* **Description of the task**: Look through the listing below and count the lines holding "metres". Reply with the number alone.

======== Provided data

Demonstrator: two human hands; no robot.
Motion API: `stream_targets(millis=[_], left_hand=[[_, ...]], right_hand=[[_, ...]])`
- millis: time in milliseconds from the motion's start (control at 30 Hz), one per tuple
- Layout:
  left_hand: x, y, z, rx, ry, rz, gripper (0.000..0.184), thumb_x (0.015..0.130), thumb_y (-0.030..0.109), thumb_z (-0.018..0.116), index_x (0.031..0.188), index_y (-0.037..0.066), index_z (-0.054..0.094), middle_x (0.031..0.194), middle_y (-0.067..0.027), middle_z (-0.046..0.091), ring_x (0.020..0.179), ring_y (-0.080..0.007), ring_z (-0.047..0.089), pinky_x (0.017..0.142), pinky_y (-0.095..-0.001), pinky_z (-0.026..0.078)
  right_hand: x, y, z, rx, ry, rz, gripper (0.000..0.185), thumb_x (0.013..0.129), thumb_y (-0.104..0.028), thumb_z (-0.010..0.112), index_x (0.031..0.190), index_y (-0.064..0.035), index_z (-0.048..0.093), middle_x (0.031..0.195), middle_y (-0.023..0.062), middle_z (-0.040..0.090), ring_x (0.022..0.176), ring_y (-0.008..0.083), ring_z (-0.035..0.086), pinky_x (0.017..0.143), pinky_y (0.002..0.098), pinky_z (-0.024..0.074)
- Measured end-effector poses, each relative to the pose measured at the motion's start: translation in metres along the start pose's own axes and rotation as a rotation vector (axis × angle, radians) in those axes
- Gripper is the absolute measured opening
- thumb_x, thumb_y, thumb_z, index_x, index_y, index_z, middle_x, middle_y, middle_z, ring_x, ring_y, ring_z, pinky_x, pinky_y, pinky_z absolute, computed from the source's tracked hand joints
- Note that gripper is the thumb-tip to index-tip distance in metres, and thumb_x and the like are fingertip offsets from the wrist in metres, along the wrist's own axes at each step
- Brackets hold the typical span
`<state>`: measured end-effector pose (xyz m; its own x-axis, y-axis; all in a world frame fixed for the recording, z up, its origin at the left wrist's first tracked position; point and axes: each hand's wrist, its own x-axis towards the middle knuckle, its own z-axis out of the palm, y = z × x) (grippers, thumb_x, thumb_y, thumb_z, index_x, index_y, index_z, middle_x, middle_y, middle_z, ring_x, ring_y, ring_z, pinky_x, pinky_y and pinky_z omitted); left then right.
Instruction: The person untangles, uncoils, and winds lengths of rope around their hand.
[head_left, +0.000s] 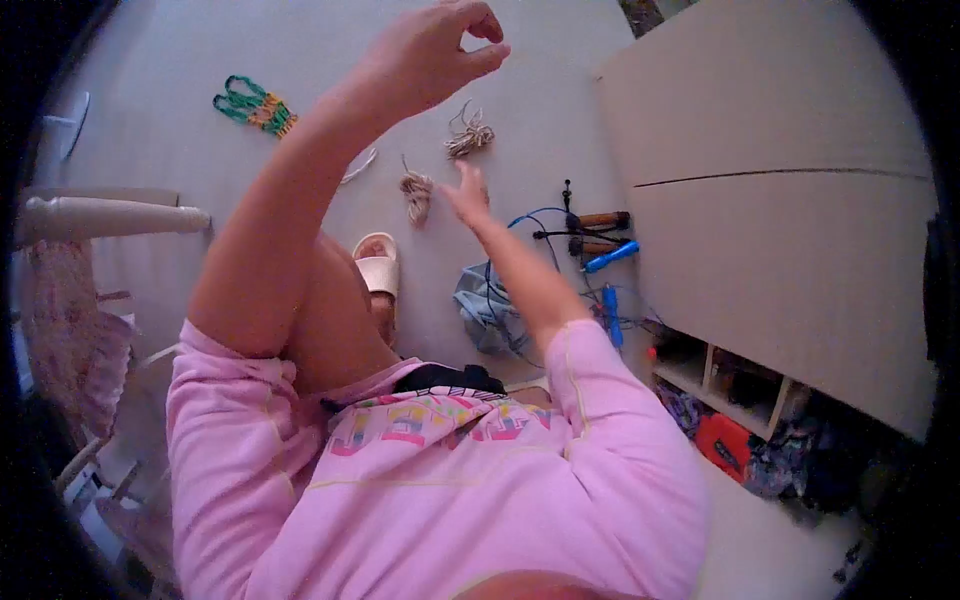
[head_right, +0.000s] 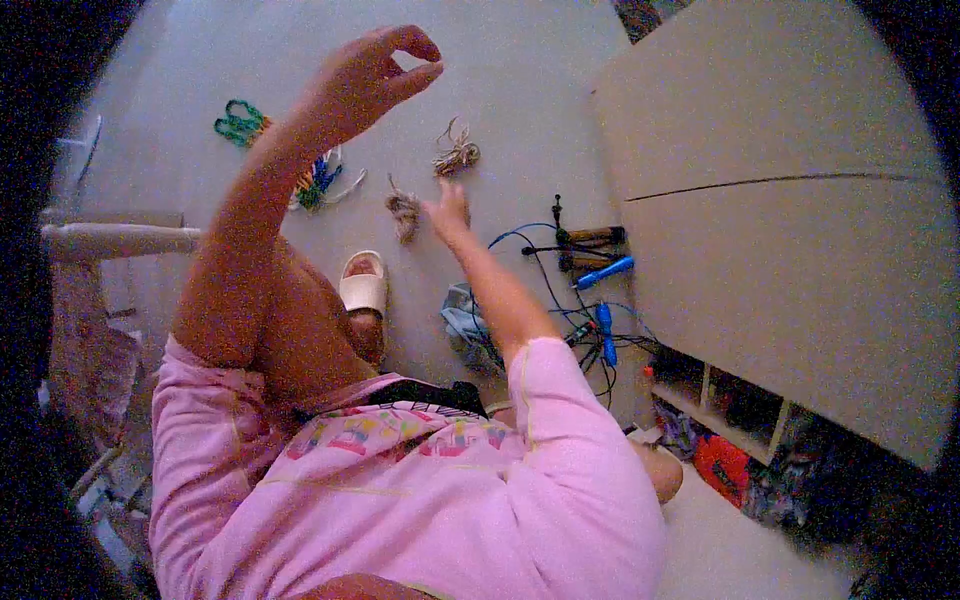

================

* **Written reply**: 2